Located in the eastern reaches of Venezuela, Lake Guri
and hundreds of its islands are completely manmade. Their creation is
the result of a large hydroelectric project which included the building
of several dams to provide electricity for millions. Not long ago, most
of this area was an unbroken expanse of green dominated by top predators
like jaguars and harpy eagles. In the middle of the food chain were
animals like howler monkeys which ruled the treetops protecting their
territory with their signature calls. Things are quite different now.
Life on these islands has responded dramatically to the landscape
changes. In so doing, Lake Guri offers scientists an unprecedented
opportunity to peer into the inner workings of a complex ecosystem.

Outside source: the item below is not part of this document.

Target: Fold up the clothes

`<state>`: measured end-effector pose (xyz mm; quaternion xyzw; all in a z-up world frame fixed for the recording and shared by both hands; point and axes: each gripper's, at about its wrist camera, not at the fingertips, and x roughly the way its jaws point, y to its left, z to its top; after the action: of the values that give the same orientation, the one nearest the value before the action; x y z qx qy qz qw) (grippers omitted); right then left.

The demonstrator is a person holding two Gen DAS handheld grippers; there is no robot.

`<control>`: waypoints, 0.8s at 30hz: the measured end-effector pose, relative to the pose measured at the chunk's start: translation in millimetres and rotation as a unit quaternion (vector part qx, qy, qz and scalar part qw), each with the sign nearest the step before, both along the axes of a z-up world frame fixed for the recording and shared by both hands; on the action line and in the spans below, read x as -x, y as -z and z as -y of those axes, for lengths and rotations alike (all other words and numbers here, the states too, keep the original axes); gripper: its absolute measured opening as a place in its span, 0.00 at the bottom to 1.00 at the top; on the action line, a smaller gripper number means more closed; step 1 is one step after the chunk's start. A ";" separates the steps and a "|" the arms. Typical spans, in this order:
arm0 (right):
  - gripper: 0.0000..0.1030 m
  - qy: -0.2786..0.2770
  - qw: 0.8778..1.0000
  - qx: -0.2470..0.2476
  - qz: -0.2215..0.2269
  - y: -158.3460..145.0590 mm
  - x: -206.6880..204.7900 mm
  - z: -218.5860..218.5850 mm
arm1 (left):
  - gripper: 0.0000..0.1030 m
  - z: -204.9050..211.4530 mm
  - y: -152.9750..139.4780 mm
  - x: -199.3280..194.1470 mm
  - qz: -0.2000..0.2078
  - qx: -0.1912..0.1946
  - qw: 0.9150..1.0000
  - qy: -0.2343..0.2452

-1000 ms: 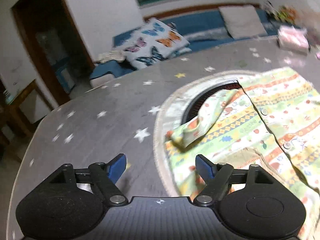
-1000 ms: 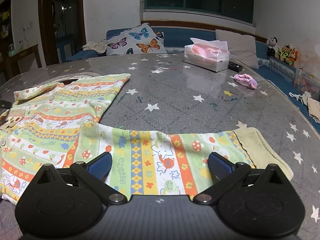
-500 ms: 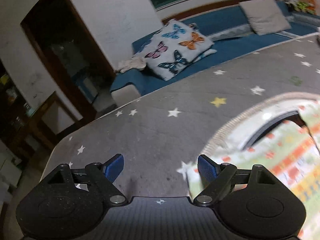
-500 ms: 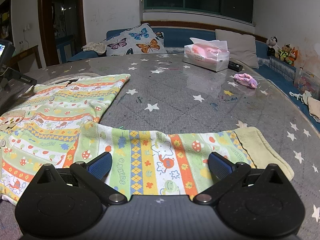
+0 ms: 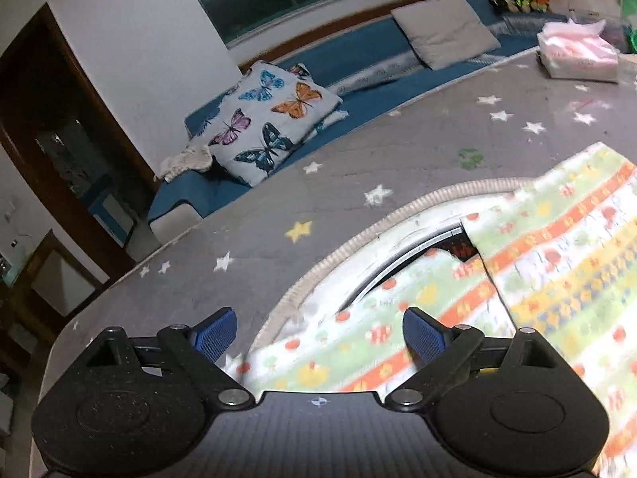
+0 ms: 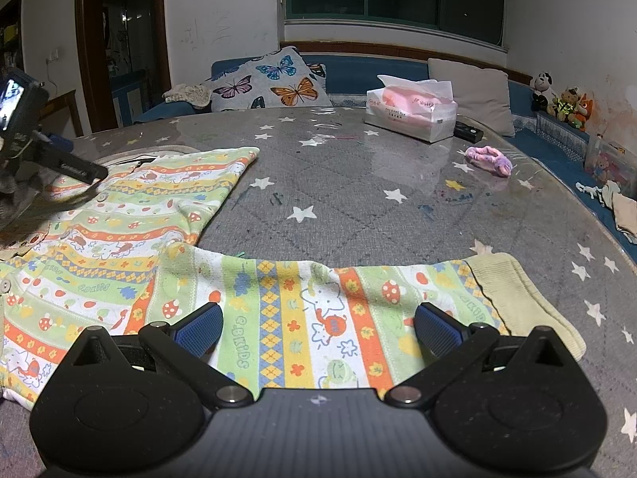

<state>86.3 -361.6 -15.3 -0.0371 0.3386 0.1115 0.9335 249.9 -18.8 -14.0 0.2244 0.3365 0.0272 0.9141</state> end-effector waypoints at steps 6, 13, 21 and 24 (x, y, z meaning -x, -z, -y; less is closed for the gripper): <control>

Every time ecologist John Terborgh visits Lake Guri,
he and his team members, including César Aponte and Luis Balbás,
document significant changes to the life on these islands. They suspect
that as the floodwaters created these islands, a key group of animals
fled – the big predators. In their absence, their prey began wreaking
havoc. According to Terborgh, the predators haunt the place by not
eating their prey. On one island, iguanas are living at 10 times normal
densities. On another, howler monkeys are living at 50 times higher
density than on the mainland. And these normally vociferous primates are
completely silent in such overcrowded conditions. On a different island,
leaf-cutting ants are living at 100 times their normal numbers. Only the
toughest plants now survive on these over-grazed quarters and these
survivors are heavily defended with thorns or chemicals.

Howler monkey populations are
exploding due to a lack of big predators.
Lake Guri presents a classic example of a top-down
mediated system wherein the removal of top predators initiates a cascade
of effects on other populations – mainly the prey species and their food
supplies. For example, predators keep prey populations at levels below
the population size that would be observed in the absence of predators.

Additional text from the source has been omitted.